[Problem statement]: Return all of the data that follows precisely, leaving every image out.

[Information shown]:
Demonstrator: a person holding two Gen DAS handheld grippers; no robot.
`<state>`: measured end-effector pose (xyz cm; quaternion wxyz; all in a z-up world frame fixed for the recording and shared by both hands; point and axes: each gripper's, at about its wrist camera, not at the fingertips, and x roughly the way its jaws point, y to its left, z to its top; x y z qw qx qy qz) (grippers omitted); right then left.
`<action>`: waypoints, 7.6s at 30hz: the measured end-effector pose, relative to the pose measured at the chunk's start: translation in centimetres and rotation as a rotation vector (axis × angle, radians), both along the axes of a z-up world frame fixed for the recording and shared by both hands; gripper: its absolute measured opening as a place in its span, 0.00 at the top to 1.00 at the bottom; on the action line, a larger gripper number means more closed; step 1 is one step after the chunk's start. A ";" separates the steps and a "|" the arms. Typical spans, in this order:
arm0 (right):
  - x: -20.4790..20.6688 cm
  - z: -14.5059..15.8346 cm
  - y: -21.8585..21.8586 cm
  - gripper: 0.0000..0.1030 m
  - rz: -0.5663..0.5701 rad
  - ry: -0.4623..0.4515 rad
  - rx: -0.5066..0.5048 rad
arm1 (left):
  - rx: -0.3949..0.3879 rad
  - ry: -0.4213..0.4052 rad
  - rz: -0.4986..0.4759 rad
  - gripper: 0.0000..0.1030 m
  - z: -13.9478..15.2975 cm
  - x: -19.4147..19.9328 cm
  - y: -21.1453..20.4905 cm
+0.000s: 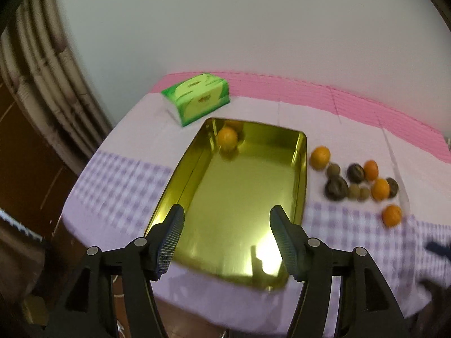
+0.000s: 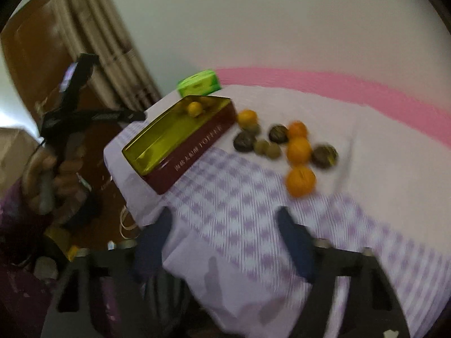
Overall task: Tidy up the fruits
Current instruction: 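Grasp a small green-brown fruit with the right gripper, then lower the green-brown fruit into the gold tin and open the right gripper, then move the left gripper back and grasp a dark brown round fruit, then carry the dark brown fruit into the gold tin and open the left gripper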
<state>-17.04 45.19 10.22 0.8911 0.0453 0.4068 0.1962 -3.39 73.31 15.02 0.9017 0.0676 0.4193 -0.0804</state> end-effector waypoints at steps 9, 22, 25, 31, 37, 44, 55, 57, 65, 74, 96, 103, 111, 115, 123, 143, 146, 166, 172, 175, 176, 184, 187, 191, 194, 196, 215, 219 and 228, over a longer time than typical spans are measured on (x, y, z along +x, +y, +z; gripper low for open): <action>10.7 -1.6 2.8 0.59 0.131 0.067 -0.191 | -0.015 -0.066 0.122 0.37 -2.9 -5.3 -1.6; 16.3 -5.3 3.1 0.59 0.238 0.201 -0.374 | -0.010 -0.011 0.120 0.34 -4.4 -7.3 -1.6; 16.8 -6.1 3.6 0.59 0.257 0.220 -0.394 | -0.001 0.006 0.125 0.34 -4.7 -7.4 -1.8; 16.9 -7.5 4.4 0.79 0.282 0.242 -0.444 | -0.011 0.051 0.120 0.33 -5.5 -7.6 -1.7; 15.7 -6.8 3.9 0.79 0.231 0.240 -0.390 | -0.019 0.067 0.138 0.33 -5.6 -7.9 -1.4; 13.5 -2.6 4.6 0.79 0.203 0.176 -0.189 | -0.028 0.054 0.164 0.33 -5.3 -8.5 -0.9; 19.0 1.5 11.7 0.79 0.215 0.109 -0.082 | -0.039 0.069 0.210 0.33 -5.3 -8.4 0.3; 19.7 1.3 12.4 0.79 0.207 0.119 -0.074 | -0.045 0.079 0.219 0.33 -5.5 -8.3 0.7; 23.8 -2.1 15.1 0.79 0.144 0.197 -0.127 | -0.048 0.105 0.247 0.30 -5.8 -7.8 1.8; 26.5 -4.7 15.9 0.79 0.087 0.247 -0.139 | -0.052 0.123 0.245 0.30 -6.1 -7.8 2.1; 27.5 -3.9 15.3 0.70 0.034 0.196 -0.005 | -0.064 0.159 0.245 0.30 -6.8 -7.5 2.0; 25.9 -0.5 13.4 0.63 0.025 0.110 0.110 | -0.060 0.167 0.244 0.29 -6.9 -7.4 1.7; 21.2 -0.1 11.5 0.59 0.009 0.092 0.219 | -0.046 0.163 0.238 0.28 -6.9 -7.5 1.3; 17.4 -0.4 10.0 0.56 0.006 0.082 0.254 | -0.040 0.159 0.238 0.26 -6.9 -7.6 1.2; 9.0 -0.4 3.5 0.45 -0.100 0.017 0.128 | -0.016 0.140 0.223 0.25 -6.7 -8.1 0.4; 3.0 -5.9 -13.4 0.41 -0.530 0.037 -0.143 | -0.040 0.029 -0.136 0.26 -3.9 -10.6 -7.5; 2.8 -6.4 -14.5 0.40 -0.555 0.042 -0.106 | -0.085 0.045 -0.209 0.26 -3.0 -9.4 -9.9; 2.2 -7.4 -16.0 0.22 -0.539 0.022 0.010 | 0.077 0.173 -0.315 0.28 -8.4 1.9 -21.1; 2.0 -7.3 -16.3 0.17 -0.525 0.016 0.041 | 0.090 0.228 -0.314 0.33 -10.6 3.0 -21.6; 2.1 -7.3 -16.4 0.15 -0.520 0.014 0.049 | 0.098 0.230 -0.323 0.48 -11.6 3.0 -21.9; 2.1 -7.3 -16.5 0.15 -0.519 0.014 0.051 | 0.100 0.204 -0.319 0.57 -11.5 2.7 -21.8; 2.0 -7.2 -16.5 0.14 -0.516 0.020 0.047 | 0.003 0.158 -0.276 0.57 -8.5 -2.1 -19.7; 1.9 -6.3 -15.2 0.15 -0.496 0.006 0.022 | -0.062 0.170 -0.258 0.57 -6.9 -4.5 -18.0; 2.4 -4.2 -11.6 0.15 -0.376 -0.042 0.024 | -0.114 0.156 -0.227 0.57 -5.2 -7.0 -15.7; 3.4 -4.1 -8.7 0.19 -0.300 -0.021 0.025 | -0.132 0.151 -0.207 0.57 -4.4 -8.0 -14.2; 4.1 -4.7 -7.3 0.23 -0.275 0.001 0.014 | -0.138 0.142 -0.198 0.57 -3.9 -8.6 -13.3; 7.4 -8.1 -3.4 0.64 -0.217 0.026 -0.175 | -0.165 0.128 -0.040 0.57 -3.3 -6.4 -5.3; 7.4 -8.1 -2.6 0.64 -0.216 0.005 -0.226 | -0.118 0.107 -0.006 0.57 -3.7 -4.1 -3.7; 7.3 -8.2 -2.8 0.64 -0.216 0.007 -0.203 | 0.012 0.115 0.031 0.57 -7.1 2.6 -1.8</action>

[Solved exercise]:
Demonstrator: a person holding two Gen DAS handheld grippers; no robot.
`<state>`: measured end-effector pose (xyz cm; quaternion wxyz; all in a z-up world frame fixed for the recording and shared by both hands; point and axes: each gripper's, at about its wrist camera, not at the fingertips, and x roughly the way its jaws point, y to its left, z to its top; x y z qw qx qy qz) (grippers omitted); right then left.
`<action>`: waypoints, 7.6s at 30hz: the measured end-effector pose, relative to the pose measured at the chunk's start: translation in centimetres and rotation as a rotation vector (axis × angle, radians), both along the axes of a z-up world frame fixed for the recording and shared by both hands; gripper: its absolute measured opening as a place in its span, 0.00 at the top to 1.00 at the bottom; on the action line, a larger gripper number means more closed; step 1 is one step after the chunk's start. A ";" separates the steps and a "|" the arms. Typical spans, in this order:
arm0 (right):
  - x: -20.4790..20.6688 cm
  - z: -14.5059..15.8346 cm
  - y: -21.8585..21.8586 cm
  - gripper: 0.0000..0.1030 m
  - rz: -0.5663..0.5701 rad
  - ry: -0.4623..0.4515 rad
  - rx: -0.5066..0.5048 rad
arm1 (left):
  - rx: -0.3949..0.3879 rad
  - ry: -0.4213..0.4052 rad
  - rz: -0.4986..0.4759 rad
  - gripper: 0.0000..0.1030 m
  - z: -13.9478..15.2975 cm
  - x: -19.4147..19.9328 cm
  - y: -21.1453..20.4905 cm
+0.000s: 
+0.000s: 
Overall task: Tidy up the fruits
Current instruction: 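Grasp a small green-brown fruit with the right gripper, then lower the green-brown fruit into the gold tin and open the right gripper, then move the left gripper back and grasp a dark brown round fruit, then carry the dark brown fruit into the gold tin and open the left gripper
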<state>-17.04 45.19 10.22 0.8911 0.0453 0.4068 0.1962 -3.39 73.31 15.02 0.9017 0.0676 0.4193 -0.0804</state> end-effector waypoints at steps 9, 22, 25, 31, 37, 44, 55, 57, 65, 74, 96, 103, 111, 115, 123, 143, 146, 166, 172, 175, 176, 184, 187, 191, 194, 196, 215, 219 and 228, over a longer time than typical spans are measured on (x, y, z along +x, +y, +z; gripper low for open): <action>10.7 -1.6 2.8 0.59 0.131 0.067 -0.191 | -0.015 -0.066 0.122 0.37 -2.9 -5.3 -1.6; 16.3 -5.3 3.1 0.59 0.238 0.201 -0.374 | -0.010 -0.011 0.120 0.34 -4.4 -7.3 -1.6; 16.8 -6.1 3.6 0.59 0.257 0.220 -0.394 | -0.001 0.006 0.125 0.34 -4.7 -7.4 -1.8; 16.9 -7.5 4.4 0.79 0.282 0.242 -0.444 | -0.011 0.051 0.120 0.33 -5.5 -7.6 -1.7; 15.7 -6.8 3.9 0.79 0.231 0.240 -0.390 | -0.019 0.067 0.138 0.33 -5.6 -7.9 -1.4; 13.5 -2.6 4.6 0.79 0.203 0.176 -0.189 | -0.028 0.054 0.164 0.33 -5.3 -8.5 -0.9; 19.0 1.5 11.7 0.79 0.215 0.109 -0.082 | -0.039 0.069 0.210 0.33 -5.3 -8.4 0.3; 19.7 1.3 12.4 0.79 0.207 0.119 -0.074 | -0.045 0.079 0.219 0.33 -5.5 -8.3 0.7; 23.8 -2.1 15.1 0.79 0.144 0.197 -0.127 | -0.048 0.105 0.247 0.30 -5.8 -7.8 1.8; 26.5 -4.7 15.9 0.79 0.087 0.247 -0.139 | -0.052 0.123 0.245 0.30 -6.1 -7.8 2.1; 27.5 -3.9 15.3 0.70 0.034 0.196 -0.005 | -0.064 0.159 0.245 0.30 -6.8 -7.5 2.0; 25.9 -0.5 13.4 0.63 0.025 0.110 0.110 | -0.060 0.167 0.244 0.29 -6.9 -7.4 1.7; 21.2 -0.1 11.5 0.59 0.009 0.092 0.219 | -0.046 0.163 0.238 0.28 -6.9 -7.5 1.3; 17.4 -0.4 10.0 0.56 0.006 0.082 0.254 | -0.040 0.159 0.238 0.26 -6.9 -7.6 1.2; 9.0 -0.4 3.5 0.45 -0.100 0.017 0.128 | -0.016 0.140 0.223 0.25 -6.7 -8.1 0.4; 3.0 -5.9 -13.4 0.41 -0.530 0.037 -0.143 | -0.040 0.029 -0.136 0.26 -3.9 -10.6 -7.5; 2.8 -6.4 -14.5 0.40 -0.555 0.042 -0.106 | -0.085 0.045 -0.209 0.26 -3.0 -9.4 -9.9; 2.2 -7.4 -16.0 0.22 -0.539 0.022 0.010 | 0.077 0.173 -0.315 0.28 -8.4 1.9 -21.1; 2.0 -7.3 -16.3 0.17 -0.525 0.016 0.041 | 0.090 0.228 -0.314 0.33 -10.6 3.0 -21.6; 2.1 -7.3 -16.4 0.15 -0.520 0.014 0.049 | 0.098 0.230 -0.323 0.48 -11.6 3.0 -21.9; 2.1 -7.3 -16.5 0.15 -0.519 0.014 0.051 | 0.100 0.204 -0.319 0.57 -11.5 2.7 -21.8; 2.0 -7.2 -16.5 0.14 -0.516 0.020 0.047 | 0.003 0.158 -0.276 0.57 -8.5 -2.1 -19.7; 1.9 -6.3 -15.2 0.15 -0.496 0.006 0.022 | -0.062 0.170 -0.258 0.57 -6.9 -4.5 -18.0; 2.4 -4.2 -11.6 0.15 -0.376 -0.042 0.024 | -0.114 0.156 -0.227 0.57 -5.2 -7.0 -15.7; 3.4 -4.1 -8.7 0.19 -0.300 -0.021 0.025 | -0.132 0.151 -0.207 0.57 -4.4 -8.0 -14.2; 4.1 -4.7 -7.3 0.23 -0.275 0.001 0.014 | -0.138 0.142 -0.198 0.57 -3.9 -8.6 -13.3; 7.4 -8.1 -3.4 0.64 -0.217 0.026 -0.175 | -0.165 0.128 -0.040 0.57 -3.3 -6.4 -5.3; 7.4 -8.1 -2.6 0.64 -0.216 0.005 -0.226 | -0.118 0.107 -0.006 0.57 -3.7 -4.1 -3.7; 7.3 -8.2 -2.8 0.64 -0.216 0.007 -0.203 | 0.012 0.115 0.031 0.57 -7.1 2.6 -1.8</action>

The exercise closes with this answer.